Two Heads Are Better Than One
Two heads are better than one when it comes to the unique Double-Headed Indian Cent pattern coin from 1859 that Heritage Auctions will be offering as part of the famed Simpson Collection.Images Courtesy of Heritage Auctions, HA.com
Pattern coins are trial pieces or test strikes, typically used to try out a new design or a new metal composition before a particular coin is produced in large quantities for commerce. They were a key focus for major collector Bob Simpson, and he acquired many of the finest pattern issues available to collectors today.

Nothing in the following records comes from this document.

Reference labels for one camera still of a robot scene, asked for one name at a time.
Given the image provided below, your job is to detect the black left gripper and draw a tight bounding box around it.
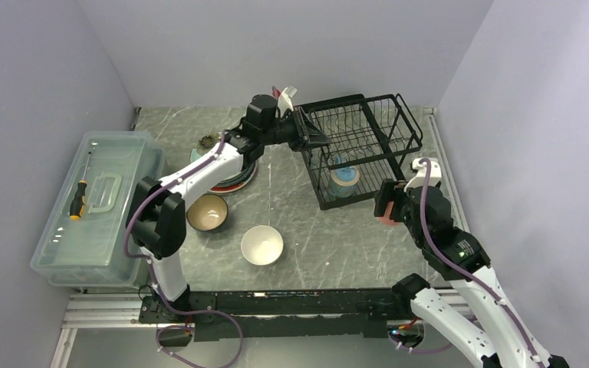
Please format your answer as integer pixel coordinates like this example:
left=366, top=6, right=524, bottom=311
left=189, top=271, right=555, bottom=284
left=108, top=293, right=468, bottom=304
left=261, top=107, right=331, bottom=152

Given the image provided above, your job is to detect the blue mug orange inside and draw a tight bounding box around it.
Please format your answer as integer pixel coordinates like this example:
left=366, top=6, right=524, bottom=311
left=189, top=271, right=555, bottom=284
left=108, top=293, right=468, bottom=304
left=327, top=166, right=360, bottom=200

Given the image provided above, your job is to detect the black wire dish rack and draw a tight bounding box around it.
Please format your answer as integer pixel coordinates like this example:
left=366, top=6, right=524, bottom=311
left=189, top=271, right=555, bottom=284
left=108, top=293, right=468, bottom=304
left=301, top=94, right=423, bottom=210

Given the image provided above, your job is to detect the light blue flower plate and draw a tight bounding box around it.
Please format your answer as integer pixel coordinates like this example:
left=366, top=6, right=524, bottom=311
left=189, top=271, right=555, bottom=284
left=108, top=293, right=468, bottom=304
left=189, top=133, right=221, bottom=163

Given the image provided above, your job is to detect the white bowl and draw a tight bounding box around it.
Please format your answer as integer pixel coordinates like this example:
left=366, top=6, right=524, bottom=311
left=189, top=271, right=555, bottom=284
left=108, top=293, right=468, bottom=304
left=240, top=225, right=284, bottom=266

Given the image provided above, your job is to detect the pink mug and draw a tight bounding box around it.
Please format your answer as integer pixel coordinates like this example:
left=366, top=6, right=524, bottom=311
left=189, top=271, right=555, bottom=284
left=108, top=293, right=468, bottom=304
left=377, top=202, right=398, bottom=226

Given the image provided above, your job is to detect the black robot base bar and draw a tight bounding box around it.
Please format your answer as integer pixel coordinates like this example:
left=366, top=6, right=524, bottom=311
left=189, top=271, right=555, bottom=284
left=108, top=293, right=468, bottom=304
left=138, top=287, right=413, bottom=342

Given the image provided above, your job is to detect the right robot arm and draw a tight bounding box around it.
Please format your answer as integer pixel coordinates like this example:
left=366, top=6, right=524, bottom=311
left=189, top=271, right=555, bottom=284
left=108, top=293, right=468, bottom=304
left=373, top=179, right=568, bottom=367

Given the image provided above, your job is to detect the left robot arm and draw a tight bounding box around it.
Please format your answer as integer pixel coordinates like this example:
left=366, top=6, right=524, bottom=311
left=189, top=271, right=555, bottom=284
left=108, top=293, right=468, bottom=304
left=123, top=94, right=331, bottom=322

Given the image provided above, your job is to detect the red rimmed bottom plate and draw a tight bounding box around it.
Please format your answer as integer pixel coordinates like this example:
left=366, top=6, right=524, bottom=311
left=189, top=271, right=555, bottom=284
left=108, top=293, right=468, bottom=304
left=209, top=163, right=257, bottom=194

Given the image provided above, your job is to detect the dark bowl beige inside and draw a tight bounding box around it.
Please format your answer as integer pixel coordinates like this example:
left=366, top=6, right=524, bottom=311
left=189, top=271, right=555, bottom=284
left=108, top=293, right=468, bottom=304
left=186, top=194, right=229, bottom=232

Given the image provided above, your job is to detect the yellow black screwdriver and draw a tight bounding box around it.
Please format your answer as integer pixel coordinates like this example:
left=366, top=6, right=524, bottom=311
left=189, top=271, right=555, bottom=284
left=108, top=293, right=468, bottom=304
left=69, top=151, right=92, bottom=221

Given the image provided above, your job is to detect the clear plastic storage box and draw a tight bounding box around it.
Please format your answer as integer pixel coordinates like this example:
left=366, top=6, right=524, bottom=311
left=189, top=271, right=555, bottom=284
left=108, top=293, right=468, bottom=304
left=30, top=131, right=165, bottom=289

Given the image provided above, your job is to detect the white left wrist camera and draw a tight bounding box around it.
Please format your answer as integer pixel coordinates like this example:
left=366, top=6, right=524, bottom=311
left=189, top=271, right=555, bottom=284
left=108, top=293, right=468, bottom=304
left=271, top=86, right=298, bottom=117

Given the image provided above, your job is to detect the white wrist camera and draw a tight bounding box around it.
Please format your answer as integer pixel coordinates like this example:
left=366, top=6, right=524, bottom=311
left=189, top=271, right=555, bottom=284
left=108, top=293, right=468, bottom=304
left=404, top=157, right=443, bottom=192
left=271, top=86, right=298, bottom=117

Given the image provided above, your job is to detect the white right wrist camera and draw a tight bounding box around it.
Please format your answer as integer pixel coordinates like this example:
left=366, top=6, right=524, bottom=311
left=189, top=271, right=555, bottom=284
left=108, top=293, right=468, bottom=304
left=404, top=157, right=443, bottom=192

In a sense, all patterns are fascinating given their uncommon attributes (new metal compositions or rarely-seen designs). Within the category of "patterns," though, some pieces are considered more special and far more intriguing than others. This particular coin is a fabulous candidate for one of my favorite pieces in the Simpson Collection. Discovered by the coin community only in the year 2000, the Double-Headed Indian Cent is so new to the scene that it is not yet listed in the Pollock reference book that many collectors utilize.
That did not mean that this fabulous discovery went unnoticed, however. It was carefully written up in the publication "Longacre's Ledger" and later featured in numismatic author Rick Snow's book on Indian Cents.
As Snow explains, "the coin [Snow-PT5] is presently unique, and no other 1859 coins have yet been located with either of the dies. ... Neither of the dies are early die state, indicating the possibility of a large production struck prior to this coin that may have been rounded up and destroyed."
In other words, the press operator detected the error, and the contents of the bin were melted. The present piece survived, perhaps retained as a souvenir by the coiner.
According to Snow, the Flying Eagle cents struck in 1858 used the obverse die as the anvil die. When production of Indian cents began in 1859, the obverse die became the hammer die. It is normally impossible to pair two obverse dies in the same press, but because die blank configurations were changed in 1859, a die made from an 1858 obverse blank could be struck with a die created from an 1859 obverse blank. This is apparently what happened.
This coin created quite a stir when it was last up for auction at Heritage in 2008, selling for almost $200,000! Expect this two-headed coin to turn heads again when it sells here, in Sale 1310.